Flourless Pumpkin Bread Pudding…YUM!!
The other day we had our family over and I wasn’t sure what to serve for dessert. I had purchased a
small pie pumpkin so I decided to cook it up and be creative. I realized I had absolutely no flour to make bread and was also missing ingredients to make a pie. I decided to go with the flow and make pumpkin bread without flour, which essentially turned into a delicious bread pudding. If you like pumpkin you will love this!
This recipe is not only yummy but gluten-free, flour-free, dairy free, very low in fat but full of flavor. This is the perfect addition to a holiday family gathering. I always appreciate having at least one or more desserts that are on the healthy side at any family get-together. Try heating it up in the morning for breakfast – my favorite!
Ingredients:
- 1 fresh small pie pumpkin (about 1 pound) or 2 cups canned pumpkin
- Meat scooped out of one Young Thai Coconut or ½ cup fresh mature coconut
- 2 cups Agave or honey (you can also use ½ agave or honey and ½ granulated sugar or xylitol)
- 2 Tbsp egg replacer powder or 2 whole eggs
- 1/3 cup plain Goat or Soy yogurt
- 2 Tsp Vanilla extract
- 1 banana
- 1 cup raw almonds or cashews
- 1 cup dried shredded coconut
- 1 ½ tsp cinnamon
- 1 tsp cloves
- ½ tsp nutmeg
- ¼ tsp Celtic Sea Salt
- ½ cup raisins
- 2 tsp baking soda
- 1 tsp baking powder
- Cut the pie pumpkin in half, scoop out the seeds and lay facing down on baking sheets. Bake at 450 degrees for about 45 minutes or until done.

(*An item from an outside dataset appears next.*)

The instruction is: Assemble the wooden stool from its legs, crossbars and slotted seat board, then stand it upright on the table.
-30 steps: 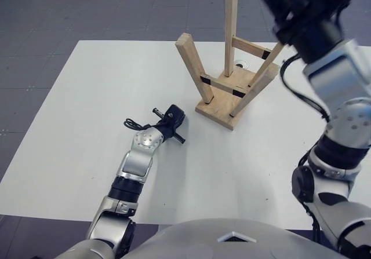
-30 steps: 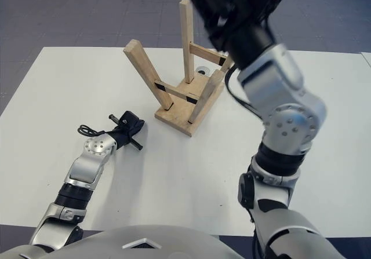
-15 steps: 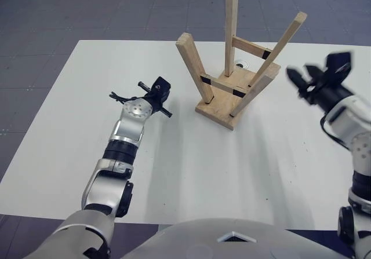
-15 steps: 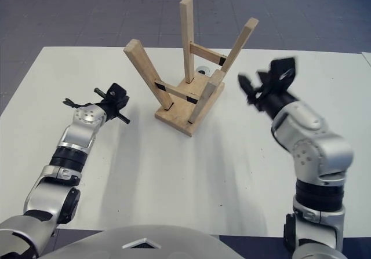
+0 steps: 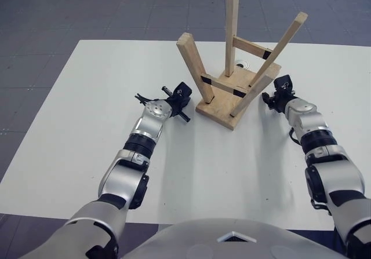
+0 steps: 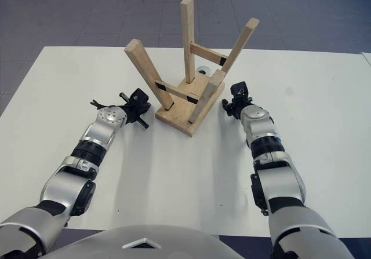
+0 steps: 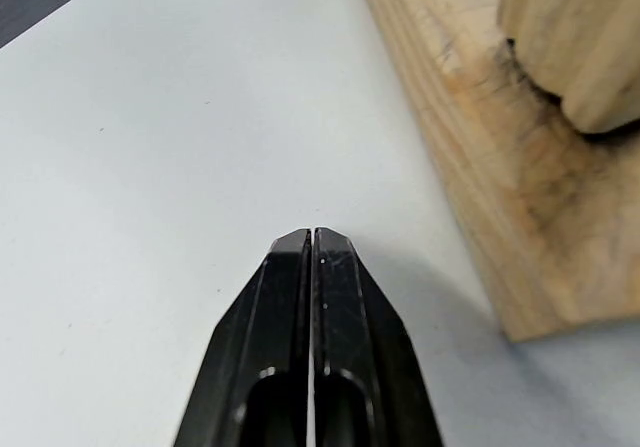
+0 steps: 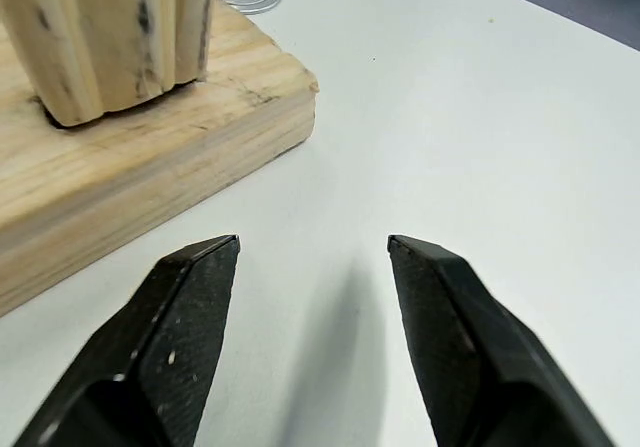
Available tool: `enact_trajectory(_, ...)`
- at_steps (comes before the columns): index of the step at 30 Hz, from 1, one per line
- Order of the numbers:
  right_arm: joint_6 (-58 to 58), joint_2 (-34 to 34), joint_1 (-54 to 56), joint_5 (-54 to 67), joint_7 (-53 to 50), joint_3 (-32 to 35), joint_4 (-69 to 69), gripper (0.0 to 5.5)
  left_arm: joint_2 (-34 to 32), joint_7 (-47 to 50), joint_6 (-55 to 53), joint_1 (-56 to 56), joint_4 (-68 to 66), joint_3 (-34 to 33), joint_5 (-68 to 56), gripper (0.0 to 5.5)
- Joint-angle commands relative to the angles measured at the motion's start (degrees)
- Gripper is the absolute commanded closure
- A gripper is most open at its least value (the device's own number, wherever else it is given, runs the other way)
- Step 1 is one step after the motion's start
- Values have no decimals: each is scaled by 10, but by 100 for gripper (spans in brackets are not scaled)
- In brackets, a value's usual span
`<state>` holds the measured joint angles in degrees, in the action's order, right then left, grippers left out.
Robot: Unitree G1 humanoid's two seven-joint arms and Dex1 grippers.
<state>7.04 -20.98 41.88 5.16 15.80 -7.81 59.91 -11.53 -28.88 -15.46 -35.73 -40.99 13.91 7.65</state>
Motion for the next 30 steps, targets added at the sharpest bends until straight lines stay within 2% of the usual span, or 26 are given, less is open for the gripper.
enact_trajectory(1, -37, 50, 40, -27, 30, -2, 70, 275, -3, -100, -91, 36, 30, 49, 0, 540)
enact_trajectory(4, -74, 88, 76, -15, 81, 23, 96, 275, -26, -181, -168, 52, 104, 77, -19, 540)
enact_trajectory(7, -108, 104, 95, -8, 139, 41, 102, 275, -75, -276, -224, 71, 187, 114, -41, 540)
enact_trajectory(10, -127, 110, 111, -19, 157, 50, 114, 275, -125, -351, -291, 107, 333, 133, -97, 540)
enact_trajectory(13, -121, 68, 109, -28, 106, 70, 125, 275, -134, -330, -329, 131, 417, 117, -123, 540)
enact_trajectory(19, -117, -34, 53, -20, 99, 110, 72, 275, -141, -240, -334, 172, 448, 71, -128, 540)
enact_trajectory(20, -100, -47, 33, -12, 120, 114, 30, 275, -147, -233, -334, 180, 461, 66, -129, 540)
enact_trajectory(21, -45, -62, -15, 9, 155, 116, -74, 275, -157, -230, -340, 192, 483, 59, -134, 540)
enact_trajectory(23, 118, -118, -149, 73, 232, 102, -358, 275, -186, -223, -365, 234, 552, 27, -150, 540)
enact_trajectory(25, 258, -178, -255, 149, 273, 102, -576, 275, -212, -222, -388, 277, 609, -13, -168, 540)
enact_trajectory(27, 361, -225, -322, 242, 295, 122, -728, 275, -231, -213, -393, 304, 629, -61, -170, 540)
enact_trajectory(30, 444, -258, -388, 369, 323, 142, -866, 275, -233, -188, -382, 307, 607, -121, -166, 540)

- Scoop out the fresh or canned pumpkin into a blender.
- Add to the blender: meat from one young Thai coconut or fresh mature coconut, the agave or honey, plain yogurt, egg replacer powder or eggs, vanilla extract and banana.
- Blend on high for about 1 minute until smooth.
- Scoop the pumpkin mixture into a large mixing bowl and stir in the baking soda, baking powder, Celtic Sea Salt, Cinnamon, nutmeg, cloves, and raisins.
- In a food processor add the raw almonds or cashews and dried shredded coconut – grind until the nuts are finely chopped into a flour consistency.
- Stir the nut flour into the pumpkin mixture.
- Pour the batter into a large bread loaf pan that has been lightly greased with coconut, grape seed or macadamia nut oil.
- Bake at 350 degrees for about 65-75 minutes.
10. Unlike most bread, a toothpick inserted into the center of the finished loaf will not come out clean – the batter will stick to it. You will know the loaf is ready when the outside begins to brown and is firm while the inside is almost a firm pudding consistency.
11. Remove the loaf from the pan and let cool on a wire rack for at least 15 minutes before cutting into.
*If you refrigerate the loaf for an hour or more before serving it helps to firm the bread pudding. Then heat it up for a couple of minutes right before serving.